Von Matthias Bosenick (10.10.204)
Noch so ein Vermächtnis, das die Leute von Sireena aus dem Nirwana zurückholen: Bastard war eine von AC/DC beeindruckte End-Siebziger-Hardrockband aus Hannover, die es auf lediglich zwei Studioalben brachte. Als Schwanengesang veröffentlichte die Gruppe 1980 auf dem lokalen Indie-Label Lava Records die Zusammenstellung zweier Konzertmitschnitte als „Live And Alive“, auf der sie ihre Riffs erst so richtig aus der Hüfte feuerten. Das gibt’s jetzt erstmals auf CD und im Stream – und es ist die Neu- und Wiederentdeckung wert.

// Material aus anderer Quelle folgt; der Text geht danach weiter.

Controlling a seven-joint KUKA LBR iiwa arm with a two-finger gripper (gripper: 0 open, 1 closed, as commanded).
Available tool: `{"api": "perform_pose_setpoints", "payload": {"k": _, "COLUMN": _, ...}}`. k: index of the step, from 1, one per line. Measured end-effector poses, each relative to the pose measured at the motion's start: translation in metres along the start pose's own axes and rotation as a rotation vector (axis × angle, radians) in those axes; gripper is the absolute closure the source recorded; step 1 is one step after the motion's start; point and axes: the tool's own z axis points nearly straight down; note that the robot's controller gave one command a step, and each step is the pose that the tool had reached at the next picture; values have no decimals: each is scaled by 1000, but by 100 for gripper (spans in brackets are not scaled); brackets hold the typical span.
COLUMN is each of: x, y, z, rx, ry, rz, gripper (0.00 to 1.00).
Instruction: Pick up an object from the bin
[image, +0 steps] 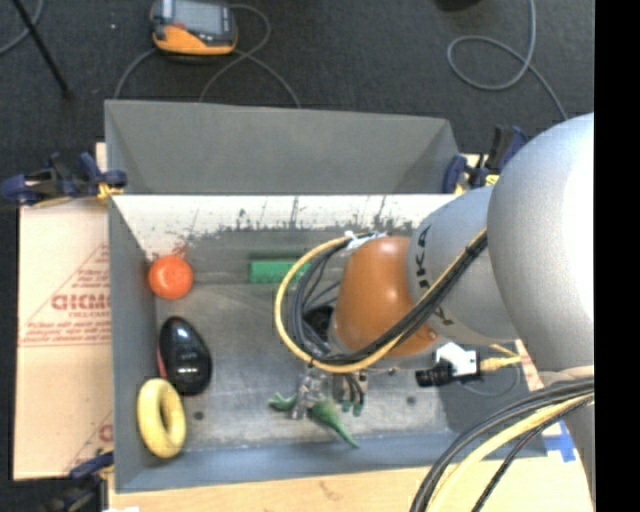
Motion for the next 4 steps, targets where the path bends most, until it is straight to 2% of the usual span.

Wenn man sich schon beim Classic Rock bedient, weil man einfach zu der Zeit loslegt, zu der diese Art der Rockmusik noch State Of The Art war und noch nicht retrospektiv als klassisch etikettiert, dann bitte gern bei denjenigen Vertretern, die unpeinlich rocken. Keine Cowbells, kein Free, kein Uriah Heep, kein CCR, keine peinlichen Mitgröl-Hymnen, auch wenn das Publikum am Ende eine Animation erfährt: So sehr die Band seinerzeit auch AC/DC in den Mittelpunkt ihrer Inspiration rückte, so sehr feinden sich aber auch andere Einflüsse, etwa die Kombination aus Riff und Gesangsmelodie von Thin Lizzy in „Danger Of Fire“ oder „Are You Ready“, die bei den Nordiren stets etwas weniger eingängig ausfiel als bei den Australiern. Der Rauswerfer „Can’t Get Enough“ übernimmt den Status-Quo-Boogie, das Twin-Solo erinnert wiederum an Thin Lizzy. Analogien zu anderen Zeitgenossen finden sich noch einige mehr, aber klar, viele Licks lassen sich einfach direkt auf AC/DC zurückführen, die Ähnlichkeit ist klar gegeben, ausgeprägt etwa in „I’ve Got The Feeling“, und doch ist die Note von Bastard erstmal eigen genug.
Auch bei Bastard gewinnt die Kraft der zwei Gitarren, hier grooven Rhythmus und Lead im Wettbewerb zu Bass und Schlagzeug. Einzig die Stimme erinnert an die von Free-Sänger Paul Rodgers, aber eingebettet in die attraktivere Musik fällt das nicht unangenehm auf. Die Aufnahmen zu „Live And Alive“ fanden bei Konzerten in Hamburg und Kiel statt, die Band bestand aus den Gitarristen Hans-Ulrich „Ulli“ Meißner und Keith Kossoff aka Günther Gruschkuhn, Sänger und Bassist Karl-Heinz „Kalle“ Rothert und Schlagzeuger Thomas „Toto“ Korn. Zwei Ex-Mitglieder zählte die Band zu der Zeit bereits, bis auf Gruschkuhn legten die anderen ihre Aliasse längst ab – Carlos Bastardos, Theo Tremolo und zumindest anteilig Toto Petticoato. So richtig viele Nachfolge-Bands finden sich nicht, Rated-X von Rothert lässt sich ermitteln.
Mehr als das sollte es mit Bastard trotz einiger Aufmerksamkeit kaum werden – Vorprogramm von AC/DC, die Single „Back To The Nature“ erreicht Platz 4 in den Heavy-Metal-Charts des britischen Sounds-Magazins, Regisseur Avi Nesher leiert ihnen zwischen 1982 und 1984 (die Quellen sind da uneindeutig) zwei Songs für seinen Trash-Film „SHE – Eine verrückte Reise in die Zukunft“ aus den Rippen, die aber nie separat veröffentlicht wurden, heute erinnert sich noch Frank Schäfer an die Band, der sie auf dem zweiten Teil der sein gleichnamiges Buch begleitenden Compilation „Heavy Kraut“ berücksichtigt. Und Sireena bringt dieses Live-Relikt unter die Leute – verdient, die Zeitreise lohnt sich. In die Vergangenheit indes, die Zukunft von 1980 klang dann doch anders.